- **Exercise**
Word for word, transcribe all the entries shown below.

───── Provided material ─────

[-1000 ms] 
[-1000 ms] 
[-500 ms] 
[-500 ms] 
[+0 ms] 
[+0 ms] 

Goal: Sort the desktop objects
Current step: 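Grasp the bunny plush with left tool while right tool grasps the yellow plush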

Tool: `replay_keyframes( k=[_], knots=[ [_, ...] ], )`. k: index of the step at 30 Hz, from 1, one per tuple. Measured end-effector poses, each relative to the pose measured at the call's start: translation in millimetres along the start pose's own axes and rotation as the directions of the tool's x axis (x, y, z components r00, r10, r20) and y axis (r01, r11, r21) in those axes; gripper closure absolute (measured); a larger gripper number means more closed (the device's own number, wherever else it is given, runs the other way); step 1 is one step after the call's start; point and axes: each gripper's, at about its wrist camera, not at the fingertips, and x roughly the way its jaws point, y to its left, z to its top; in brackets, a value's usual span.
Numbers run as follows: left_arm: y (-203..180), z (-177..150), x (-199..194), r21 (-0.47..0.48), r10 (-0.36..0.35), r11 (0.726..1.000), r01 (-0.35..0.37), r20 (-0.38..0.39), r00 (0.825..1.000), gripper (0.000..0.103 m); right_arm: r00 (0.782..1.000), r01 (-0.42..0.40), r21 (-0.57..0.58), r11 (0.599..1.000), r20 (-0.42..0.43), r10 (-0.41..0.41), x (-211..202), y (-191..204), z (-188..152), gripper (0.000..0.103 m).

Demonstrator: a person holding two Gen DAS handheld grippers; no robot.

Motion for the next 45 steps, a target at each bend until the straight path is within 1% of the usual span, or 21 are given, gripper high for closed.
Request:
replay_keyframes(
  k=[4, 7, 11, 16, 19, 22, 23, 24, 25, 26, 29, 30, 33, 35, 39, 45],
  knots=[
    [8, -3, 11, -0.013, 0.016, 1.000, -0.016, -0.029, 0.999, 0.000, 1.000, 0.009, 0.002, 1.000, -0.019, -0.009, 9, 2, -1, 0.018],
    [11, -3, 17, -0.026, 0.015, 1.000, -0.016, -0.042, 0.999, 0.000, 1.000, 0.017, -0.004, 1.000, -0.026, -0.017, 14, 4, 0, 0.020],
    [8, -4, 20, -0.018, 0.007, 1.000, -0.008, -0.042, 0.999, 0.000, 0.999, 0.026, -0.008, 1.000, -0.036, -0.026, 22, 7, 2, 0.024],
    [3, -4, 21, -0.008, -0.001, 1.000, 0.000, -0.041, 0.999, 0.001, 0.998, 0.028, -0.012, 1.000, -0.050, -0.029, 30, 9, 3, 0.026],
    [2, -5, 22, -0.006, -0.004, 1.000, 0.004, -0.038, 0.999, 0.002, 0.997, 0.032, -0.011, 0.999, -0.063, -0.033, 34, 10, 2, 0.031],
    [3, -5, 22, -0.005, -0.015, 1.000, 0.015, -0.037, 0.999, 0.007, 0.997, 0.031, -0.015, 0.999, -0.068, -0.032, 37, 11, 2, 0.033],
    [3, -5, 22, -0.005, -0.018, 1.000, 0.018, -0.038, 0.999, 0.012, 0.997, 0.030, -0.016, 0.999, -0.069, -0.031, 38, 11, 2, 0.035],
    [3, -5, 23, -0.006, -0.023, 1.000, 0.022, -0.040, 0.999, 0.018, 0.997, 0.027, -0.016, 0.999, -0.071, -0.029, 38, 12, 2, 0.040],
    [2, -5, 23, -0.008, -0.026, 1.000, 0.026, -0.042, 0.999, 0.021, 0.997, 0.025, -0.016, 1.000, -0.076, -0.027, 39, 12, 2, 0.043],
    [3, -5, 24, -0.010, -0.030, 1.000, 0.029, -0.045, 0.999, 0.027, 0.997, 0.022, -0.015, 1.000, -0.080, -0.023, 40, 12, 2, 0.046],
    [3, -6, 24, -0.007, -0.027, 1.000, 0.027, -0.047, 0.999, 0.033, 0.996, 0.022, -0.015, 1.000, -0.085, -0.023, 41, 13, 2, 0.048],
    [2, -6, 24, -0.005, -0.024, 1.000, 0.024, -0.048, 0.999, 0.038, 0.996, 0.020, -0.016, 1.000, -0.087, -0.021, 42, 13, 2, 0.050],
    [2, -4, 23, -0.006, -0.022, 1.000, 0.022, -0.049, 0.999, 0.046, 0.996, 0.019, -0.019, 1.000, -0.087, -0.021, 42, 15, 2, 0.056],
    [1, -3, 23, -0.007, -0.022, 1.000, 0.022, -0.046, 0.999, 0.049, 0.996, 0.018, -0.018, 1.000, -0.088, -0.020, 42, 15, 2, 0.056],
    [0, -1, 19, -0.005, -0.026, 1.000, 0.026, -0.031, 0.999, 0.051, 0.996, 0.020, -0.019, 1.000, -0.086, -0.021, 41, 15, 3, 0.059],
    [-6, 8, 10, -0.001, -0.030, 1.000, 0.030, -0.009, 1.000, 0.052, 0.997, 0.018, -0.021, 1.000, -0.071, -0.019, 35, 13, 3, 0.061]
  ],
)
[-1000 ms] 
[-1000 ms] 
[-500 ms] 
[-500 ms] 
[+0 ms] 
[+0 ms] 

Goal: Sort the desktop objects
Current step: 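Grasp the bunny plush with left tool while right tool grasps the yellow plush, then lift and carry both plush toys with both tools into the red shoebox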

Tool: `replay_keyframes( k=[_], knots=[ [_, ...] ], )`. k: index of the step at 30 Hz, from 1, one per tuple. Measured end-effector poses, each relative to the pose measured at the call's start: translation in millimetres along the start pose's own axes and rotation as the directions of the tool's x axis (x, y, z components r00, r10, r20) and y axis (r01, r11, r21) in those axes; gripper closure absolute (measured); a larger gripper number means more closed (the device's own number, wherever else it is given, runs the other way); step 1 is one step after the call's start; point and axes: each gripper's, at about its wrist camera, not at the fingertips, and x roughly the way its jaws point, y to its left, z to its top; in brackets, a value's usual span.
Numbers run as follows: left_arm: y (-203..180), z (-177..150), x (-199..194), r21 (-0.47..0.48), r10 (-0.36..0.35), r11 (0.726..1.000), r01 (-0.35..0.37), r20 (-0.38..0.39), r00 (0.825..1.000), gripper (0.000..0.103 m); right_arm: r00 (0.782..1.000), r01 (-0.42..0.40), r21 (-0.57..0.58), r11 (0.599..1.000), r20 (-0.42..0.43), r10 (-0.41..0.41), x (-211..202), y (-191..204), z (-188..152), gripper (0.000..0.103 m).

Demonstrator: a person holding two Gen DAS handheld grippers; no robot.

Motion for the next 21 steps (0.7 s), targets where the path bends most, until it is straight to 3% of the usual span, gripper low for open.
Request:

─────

- **Answer to the exercise**
[-1000 ms] 
[-1000 ms] 
[-500 ms] 
[-500 ms] 
[+0 ms] 
[+0 ms] 

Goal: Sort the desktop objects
Current step: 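Grasp the bunny plush with left tool while right tool grasps the yellow plush
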
Tool: `replay_keyframes( k=[_], knots=[ [_, ...] ], )`. k: index of the step at 30 Hz, from 1, one per tuple. Measured end-effector poses, each relative to the pose measured at the call's start: translation in millimetres along the start pose's own axes and rotation as the directions of the tool's x axis (x, y, z components r00, r10, r20) and y axis (r01, r11, r21) in those axes; gripper closure absolute (measured); a larger gripper number means more closed (the device's own number, wherever else it is given, runs the other way); step 1 is one step after the call's start; point and axes: each gripper's, at about its wrist camera, not at the fingertips, and x roughly the way its jaws point, y to its left, z to its top; in brackets, a value's usual span.
Numbers run as follows: left_arm: y (-203..180), z (-177..150), x (-199..194), r21 (-0.47..0.48), r10 (-0.36..0.35), r11 (0.726..1.000), r01 (-0.35..0.37), r20 (-0.38..0.39), r00 (0.825..1.000), gripper (0.000..0.103 m); right_arm: r00 (0.782..1.000), r01 (-0.42..0.40), r21 (-0.57..0.58), r11 (0.599..1.000), r20 (-0.42..0.43), r10 (-0.41..0.41), x (-211..202), y (-191..204), z (-188..152), gripper (0.000..0.103 m).

Demonstrator: a person holding two Gen DAS handheld grippers; no robot.

Motion for the next 45 steps, a target at each bend until the straight path is within 1% of the usual span, or 21 are given, gripper high for closed.
Request:
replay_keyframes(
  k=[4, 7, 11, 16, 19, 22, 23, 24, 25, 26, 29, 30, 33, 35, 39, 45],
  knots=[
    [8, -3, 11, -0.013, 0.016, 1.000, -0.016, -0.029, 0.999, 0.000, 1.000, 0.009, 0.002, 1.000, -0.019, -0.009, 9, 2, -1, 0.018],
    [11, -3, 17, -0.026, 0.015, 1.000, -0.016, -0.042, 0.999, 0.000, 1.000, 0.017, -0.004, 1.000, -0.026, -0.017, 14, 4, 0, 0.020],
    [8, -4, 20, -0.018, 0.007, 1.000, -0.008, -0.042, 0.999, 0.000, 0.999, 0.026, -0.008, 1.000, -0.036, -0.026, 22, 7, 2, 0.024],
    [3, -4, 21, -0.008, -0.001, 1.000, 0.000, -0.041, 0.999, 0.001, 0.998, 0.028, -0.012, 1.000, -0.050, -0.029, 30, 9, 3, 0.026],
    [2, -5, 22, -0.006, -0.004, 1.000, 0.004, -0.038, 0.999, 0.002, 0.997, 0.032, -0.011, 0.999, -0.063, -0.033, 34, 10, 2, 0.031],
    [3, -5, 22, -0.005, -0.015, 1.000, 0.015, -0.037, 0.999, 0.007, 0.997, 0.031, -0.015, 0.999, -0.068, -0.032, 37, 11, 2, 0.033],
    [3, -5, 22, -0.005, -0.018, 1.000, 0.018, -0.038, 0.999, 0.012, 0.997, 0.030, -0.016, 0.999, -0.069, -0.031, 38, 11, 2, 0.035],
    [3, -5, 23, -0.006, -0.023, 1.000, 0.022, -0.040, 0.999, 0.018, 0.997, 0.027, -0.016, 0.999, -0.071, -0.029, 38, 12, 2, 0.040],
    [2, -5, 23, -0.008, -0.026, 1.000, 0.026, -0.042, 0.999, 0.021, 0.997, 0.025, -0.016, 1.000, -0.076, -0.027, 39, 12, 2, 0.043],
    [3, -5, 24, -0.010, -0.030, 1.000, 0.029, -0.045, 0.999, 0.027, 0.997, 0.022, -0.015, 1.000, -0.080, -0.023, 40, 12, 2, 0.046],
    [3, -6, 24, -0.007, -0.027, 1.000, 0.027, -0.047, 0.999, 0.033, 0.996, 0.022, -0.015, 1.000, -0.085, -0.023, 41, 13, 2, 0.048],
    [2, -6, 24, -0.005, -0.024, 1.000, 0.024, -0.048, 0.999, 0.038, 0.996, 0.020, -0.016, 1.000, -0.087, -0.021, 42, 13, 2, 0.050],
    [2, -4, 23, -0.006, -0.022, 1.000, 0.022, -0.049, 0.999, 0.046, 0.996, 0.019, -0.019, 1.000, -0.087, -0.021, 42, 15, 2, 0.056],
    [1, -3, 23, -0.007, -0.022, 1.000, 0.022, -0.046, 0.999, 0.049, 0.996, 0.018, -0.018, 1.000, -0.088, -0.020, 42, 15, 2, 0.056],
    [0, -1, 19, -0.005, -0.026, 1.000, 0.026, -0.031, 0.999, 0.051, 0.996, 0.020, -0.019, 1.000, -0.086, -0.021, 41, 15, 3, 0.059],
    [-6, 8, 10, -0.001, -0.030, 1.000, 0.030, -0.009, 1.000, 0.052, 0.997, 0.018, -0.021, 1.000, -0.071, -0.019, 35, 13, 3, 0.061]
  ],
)
[-1000 ms] 
[-1000 ms] 
[-500 ms] 
[-500 ms] 
[+0 ms] 
[+0 ms] 

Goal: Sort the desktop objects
Current step: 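Grasp the bunny plush with left tool while right tool grasps the yellow plush, then lift and carry both plush toys with both tools into the red shoebox
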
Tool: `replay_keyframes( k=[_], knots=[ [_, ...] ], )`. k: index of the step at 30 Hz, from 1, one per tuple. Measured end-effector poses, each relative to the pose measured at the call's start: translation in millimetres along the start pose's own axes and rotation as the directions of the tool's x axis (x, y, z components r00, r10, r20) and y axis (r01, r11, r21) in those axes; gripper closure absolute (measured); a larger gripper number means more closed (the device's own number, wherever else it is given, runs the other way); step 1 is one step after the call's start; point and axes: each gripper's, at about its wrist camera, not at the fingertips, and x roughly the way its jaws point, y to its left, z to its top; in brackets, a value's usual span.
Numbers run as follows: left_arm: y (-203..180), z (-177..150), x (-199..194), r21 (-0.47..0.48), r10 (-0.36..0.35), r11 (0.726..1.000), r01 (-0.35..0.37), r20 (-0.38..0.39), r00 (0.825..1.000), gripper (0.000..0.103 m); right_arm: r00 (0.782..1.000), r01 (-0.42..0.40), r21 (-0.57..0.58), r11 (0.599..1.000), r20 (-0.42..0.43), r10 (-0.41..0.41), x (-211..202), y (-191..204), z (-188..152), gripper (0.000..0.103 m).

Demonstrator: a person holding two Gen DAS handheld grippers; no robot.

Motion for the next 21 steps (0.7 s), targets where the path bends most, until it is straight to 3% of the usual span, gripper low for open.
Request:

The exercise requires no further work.